Pinchas understood that allowing the covenant to be destroyed would not be an act of compassion. True compassion required preserving the relationship between Israel and Hashem. His action stopped the plague because it restored what had been broken. What was his reward? Not victory, not power, but peace! Because, true peace is not merely the absence of conflict, but the restoration of harmony between the Creator and His creation. This is why the Torah calls it:
בְּרִיתִי שָׁלוֹם
“My covenant of peace.”
The peace given to Pinchas was not separate from love. It was an expression of love.
The numerical identity between בְּרִיתִי שָׁלוֹם and וְאַהֲבַת עוֹלָם אֲהַבְתִּיךְ teaches that the deepest peace flows from the deepest love.
This message carries great importance for Noahides today!
We live in a world that often mistakes peace for silence and love for permissiveness. Many believe that avoiding difficult truths is the path to harmony. The Torah teaches something different.Real peace is built upon truth.
Real peace is built upon our commitment / covenant made with our Creator.
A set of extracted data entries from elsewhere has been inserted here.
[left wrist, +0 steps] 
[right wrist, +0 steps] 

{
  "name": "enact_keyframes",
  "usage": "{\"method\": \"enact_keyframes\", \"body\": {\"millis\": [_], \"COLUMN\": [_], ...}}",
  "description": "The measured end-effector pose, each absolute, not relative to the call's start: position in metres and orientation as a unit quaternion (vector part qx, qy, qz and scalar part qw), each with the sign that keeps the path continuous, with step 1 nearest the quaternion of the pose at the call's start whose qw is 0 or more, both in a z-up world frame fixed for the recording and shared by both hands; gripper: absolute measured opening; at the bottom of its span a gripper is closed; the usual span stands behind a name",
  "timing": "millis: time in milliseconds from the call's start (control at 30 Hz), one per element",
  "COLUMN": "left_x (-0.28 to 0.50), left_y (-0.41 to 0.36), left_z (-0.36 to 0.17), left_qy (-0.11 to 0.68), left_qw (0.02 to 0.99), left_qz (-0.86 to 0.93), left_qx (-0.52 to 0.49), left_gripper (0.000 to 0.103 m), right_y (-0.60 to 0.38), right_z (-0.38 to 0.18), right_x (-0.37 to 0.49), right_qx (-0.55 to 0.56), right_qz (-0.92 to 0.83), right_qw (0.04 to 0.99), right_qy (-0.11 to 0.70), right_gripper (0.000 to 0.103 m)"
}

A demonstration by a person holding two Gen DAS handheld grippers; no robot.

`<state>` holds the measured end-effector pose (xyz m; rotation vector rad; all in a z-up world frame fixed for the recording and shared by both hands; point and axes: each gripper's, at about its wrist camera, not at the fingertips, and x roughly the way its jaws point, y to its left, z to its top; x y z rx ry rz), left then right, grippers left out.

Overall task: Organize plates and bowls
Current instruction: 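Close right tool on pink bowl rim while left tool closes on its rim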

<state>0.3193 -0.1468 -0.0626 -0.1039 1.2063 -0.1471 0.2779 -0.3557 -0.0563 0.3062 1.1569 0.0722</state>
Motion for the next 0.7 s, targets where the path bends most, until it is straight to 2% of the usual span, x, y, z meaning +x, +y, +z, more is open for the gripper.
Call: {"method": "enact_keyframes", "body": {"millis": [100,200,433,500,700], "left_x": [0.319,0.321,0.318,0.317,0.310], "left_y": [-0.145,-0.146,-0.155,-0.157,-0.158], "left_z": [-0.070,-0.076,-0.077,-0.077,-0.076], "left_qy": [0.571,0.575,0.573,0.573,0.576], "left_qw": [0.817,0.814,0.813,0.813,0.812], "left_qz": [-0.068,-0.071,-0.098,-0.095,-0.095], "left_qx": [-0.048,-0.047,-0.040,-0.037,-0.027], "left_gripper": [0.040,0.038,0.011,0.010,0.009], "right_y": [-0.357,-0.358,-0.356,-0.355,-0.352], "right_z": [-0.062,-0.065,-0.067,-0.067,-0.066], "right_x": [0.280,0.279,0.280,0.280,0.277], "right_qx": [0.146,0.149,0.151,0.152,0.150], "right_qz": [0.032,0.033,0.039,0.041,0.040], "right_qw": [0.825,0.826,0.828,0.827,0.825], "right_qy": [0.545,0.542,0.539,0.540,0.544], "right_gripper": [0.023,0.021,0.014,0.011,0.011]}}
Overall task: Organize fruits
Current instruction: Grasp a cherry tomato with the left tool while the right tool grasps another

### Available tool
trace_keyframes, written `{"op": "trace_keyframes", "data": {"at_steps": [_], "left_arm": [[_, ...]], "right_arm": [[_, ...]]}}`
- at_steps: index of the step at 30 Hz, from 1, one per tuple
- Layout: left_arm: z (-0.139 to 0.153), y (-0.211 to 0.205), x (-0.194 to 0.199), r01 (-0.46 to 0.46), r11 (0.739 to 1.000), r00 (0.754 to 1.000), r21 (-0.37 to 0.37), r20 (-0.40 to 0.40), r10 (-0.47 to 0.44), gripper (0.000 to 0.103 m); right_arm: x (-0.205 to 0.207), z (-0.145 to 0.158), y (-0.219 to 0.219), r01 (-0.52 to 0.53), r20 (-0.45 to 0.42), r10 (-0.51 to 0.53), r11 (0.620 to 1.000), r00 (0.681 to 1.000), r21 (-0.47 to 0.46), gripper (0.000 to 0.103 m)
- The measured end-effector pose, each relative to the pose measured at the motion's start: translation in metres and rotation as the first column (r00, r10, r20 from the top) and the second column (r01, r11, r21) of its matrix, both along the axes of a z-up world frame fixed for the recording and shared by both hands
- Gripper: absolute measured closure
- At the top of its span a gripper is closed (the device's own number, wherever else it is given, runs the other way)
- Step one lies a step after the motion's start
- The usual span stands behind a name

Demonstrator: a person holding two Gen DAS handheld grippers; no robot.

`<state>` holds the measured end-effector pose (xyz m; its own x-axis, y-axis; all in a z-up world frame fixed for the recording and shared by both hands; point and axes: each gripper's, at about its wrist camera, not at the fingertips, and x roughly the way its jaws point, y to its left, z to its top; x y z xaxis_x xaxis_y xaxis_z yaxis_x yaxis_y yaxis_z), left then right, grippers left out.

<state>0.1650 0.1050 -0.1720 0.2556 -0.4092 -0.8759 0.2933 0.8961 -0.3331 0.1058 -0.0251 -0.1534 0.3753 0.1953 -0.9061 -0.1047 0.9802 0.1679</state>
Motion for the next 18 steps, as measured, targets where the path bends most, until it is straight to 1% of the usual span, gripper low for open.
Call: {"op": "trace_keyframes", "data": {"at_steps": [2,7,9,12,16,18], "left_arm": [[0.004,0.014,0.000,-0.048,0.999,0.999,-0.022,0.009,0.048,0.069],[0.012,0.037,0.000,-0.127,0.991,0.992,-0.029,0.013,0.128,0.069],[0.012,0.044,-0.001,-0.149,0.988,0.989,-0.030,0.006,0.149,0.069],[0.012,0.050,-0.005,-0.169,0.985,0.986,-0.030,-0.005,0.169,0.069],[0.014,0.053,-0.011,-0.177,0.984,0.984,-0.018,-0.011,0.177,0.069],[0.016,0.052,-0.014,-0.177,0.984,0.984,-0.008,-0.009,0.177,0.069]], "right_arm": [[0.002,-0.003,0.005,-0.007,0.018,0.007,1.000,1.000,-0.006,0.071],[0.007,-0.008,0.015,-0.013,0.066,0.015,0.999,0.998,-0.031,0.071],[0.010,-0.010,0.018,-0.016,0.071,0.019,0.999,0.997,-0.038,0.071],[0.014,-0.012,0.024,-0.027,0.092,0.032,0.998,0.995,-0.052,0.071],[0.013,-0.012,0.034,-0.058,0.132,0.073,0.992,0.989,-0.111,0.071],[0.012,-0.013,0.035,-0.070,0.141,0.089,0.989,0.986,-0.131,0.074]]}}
Real peace is built upon loyalty to the moral order established by the Creator.
This does not mean acting with anger or extremism. Quite the opposite. It means living with courage, integrity, humility, and faithfulness to Hashem’s will.
Pinchas teaches that peace is not created by ignoring what is broken. Peace is created by restoring what has been broken. The covenant of peace given to Pinchas continues to speak across the generations. And through the hidden language of Torah numbers, we discover an extraordinary message:
בְּרִיתִי שָׁלוֹם = וְאַהֲבַת עוֹלָם אֲהַבְתִּיךְ
The covenant of peace and everlasting love are one.
When humanity draws closer to the Creator, peace increases.
When the covenant is strengthened, love is revealed.
And when Divine love is revealed, the world moves one step closer to the peace for which it was created.
In the Torah, numbers do not merely count words—they uncover worlds.